She startled and looked up, a jolt that shook her entire body. Her heart leapt into a rabbity beat, breath caught in her throat. She hadn't heard his approach, nor the sound of their voices from downstairs. His presence helped, a steady weight in the room, but she shook her head. Louis had made his opinion very clear, threats of wiping her away and talk of his family as if she wasn't a part of it. She wasn't certain she could face him, not knowing that she might have to confront that sort of anger. Perhaps someday on e he had calmed down and she could explain. Shaking her head, she looked down and unfolded herself from the chair. The book remained on the wide arm as Iris paused, looked at her sister for what she feared might be the last time, and kissed her cheek carefully. "Get better, Sam," she whispered, “...I’m sorry,” and then crossed the room to pause near Ian. She hadn't yet told him everything about her interaction with Louis on the journals, though it was easy enough to read how she didn't want to see anyone else. "I'll go," she whispered. "Back to my room." She paused, as if there was still more to say, words on her tongue, but she slipped past him and, with a bold moment of courage, let her fingers brush against his for a bit of reassurance before moving for the door, slipping out and hurrying back up the hallway toward her room, avoiding even looking toward the stairway.

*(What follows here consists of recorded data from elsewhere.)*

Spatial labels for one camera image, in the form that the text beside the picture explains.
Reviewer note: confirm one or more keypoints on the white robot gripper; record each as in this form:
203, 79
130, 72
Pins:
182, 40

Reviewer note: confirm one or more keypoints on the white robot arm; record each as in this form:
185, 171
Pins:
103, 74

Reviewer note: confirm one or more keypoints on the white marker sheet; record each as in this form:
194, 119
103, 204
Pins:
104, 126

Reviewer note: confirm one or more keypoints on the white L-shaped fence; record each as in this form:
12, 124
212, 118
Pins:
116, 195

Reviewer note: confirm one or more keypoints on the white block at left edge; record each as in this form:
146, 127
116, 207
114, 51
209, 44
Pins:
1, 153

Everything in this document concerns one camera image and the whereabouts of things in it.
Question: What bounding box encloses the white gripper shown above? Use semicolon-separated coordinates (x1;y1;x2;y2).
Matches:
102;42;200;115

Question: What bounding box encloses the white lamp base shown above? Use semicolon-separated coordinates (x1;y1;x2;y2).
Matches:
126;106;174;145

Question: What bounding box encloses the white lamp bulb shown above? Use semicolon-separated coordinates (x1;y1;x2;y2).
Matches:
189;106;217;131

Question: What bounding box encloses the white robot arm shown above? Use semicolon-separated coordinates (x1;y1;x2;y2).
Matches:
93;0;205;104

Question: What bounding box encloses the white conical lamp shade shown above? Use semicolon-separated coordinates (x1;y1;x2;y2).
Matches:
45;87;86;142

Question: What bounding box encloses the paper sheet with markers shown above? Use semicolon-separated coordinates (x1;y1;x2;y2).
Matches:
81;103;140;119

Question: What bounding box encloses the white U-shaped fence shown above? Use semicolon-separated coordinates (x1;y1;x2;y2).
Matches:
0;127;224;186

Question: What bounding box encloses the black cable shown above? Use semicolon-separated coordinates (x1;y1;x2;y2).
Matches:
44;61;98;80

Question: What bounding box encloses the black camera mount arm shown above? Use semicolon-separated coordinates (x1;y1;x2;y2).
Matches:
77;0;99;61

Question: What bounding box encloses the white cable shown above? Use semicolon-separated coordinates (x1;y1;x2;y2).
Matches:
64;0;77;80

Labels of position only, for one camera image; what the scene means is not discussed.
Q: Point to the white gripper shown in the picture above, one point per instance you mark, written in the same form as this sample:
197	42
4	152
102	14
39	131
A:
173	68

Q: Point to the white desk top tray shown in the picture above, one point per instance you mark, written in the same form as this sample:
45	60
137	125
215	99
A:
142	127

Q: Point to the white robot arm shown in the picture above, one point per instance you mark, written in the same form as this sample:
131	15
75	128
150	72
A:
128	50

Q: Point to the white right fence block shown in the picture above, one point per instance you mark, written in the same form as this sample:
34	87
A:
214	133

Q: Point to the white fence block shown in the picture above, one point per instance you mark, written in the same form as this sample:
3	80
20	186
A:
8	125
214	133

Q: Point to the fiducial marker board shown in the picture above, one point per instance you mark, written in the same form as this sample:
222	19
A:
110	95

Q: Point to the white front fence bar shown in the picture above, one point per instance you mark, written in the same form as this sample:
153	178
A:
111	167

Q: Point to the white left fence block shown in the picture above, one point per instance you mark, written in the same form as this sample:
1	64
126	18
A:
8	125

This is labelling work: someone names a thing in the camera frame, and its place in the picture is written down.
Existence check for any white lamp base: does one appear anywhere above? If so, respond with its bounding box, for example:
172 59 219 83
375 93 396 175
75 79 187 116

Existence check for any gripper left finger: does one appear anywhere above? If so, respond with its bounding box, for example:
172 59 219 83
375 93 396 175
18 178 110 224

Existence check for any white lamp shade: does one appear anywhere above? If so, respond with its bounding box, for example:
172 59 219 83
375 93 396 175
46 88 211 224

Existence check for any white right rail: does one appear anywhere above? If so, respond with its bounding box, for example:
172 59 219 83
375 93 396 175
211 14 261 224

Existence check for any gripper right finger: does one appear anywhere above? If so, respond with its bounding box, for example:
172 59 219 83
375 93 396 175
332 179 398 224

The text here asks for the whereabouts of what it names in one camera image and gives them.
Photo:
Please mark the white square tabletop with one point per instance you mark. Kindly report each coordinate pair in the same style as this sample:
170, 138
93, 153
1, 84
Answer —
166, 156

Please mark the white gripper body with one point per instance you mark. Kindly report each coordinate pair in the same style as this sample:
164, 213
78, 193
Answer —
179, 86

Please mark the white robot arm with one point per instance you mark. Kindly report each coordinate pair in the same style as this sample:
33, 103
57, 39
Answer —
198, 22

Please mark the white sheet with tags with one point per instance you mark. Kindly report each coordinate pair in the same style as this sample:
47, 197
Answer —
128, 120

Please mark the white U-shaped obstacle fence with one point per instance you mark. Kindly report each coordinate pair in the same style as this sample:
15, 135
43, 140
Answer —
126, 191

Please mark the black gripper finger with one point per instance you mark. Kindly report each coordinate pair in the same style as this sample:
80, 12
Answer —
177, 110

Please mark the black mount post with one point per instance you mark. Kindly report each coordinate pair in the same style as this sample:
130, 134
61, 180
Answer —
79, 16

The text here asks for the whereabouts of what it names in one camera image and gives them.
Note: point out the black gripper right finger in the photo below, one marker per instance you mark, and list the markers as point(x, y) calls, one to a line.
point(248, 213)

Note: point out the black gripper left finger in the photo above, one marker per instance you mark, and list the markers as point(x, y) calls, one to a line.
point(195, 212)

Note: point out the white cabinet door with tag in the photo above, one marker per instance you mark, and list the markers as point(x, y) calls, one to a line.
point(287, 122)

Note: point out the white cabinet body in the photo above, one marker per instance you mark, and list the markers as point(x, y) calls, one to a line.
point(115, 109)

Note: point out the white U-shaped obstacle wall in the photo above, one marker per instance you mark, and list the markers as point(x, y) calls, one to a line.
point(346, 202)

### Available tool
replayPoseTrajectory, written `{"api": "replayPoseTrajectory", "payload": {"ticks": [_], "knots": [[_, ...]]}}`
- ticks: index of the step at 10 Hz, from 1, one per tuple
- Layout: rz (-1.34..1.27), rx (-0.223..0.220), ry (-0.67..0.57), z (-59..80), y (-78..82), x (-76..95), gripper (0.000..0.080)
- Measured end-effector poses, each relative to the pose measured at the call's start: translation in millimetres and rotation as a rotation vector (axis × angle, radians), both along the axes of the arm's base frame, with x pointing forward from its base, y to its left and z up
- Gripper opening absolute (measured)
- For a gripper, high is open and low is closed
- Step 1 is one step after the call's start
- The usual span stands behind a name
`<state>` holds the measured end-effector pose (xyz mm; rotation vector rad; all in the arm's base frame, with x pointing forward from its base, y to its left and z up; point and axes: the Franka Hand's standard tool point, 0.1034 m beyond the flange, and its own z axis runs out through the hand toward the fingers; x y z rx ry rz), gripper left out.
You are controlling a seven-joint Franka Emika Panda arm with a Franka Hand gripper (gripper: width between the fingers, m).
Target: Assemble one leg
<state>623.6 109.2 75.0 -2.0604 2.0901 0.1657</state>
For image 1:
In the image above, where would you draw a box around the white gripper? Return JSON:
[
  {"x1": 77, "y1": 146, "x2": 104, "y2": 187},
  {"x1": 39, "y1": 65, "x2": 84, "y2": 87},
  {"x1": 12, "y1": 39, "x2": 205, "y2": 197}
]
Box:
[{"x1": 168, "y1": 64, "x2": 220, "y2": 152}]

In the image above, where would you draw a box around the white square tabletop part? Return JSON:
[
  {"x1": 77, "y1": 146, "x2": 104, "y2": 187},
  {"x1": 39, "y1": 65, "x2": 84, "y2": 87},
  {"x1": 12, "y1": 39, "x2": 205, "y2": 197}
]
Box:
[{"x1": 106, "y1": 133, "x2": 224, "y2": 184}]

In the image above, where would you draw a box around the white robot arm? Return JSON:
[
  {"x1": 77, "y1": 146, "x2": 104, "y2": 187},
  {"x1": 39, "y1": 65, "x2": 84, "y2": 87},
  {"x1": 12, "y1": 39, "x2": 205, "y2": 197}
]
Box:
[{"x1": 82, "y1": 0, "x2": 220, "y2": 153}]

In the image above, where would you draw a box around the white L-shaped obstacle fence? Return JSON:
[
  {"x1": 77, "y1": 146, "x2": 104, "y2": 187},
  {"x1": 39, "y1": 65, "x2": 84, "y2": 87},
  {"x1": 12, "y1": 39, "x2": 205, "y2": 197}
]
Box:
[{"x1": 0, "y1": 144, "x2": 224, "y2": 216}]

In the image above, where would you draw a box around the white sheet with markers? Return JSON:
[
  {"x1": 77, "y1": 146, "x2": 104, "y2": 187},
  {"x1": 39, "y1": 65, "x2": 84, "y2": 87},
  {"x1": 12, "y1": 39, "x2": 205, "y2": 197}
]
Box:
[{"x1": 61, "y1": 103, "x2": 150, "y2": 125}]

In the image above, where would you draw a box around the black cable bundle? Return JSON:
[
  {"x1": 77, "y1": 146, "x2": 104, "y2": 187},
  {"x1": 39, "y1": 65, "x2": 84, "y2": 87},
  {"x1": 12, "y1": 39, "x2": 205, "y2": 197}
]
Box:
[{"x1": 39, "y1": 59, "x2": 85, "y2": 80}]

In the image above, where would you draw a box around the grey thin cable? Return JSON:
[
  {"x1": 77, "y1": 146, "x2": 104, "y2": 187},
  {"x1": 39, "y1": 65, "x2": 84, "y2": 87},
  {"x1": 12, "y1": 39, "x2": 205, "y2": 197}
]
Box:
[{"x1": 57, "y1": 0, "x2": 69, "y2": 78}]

The kiss to her cheek woke Sam, dazed and groggy, and it took a few slow blinks to even understand what was happening in the room. The combinations of medicines the doctor had given her didn't knock her out, but they kept her strangely calm, strangely pliant, and she just watched Iris and Ian with a lazy expression that wasn't panic at all, not like it should be. After the door opened, she realized she was supposed to move, and she slowly swung her feet over the side of the bed and stood. She didn't sway when she moved forward, and she didn't hesitate to come to the door, close to Ian, no immediate concern that he was there anywhere on her features.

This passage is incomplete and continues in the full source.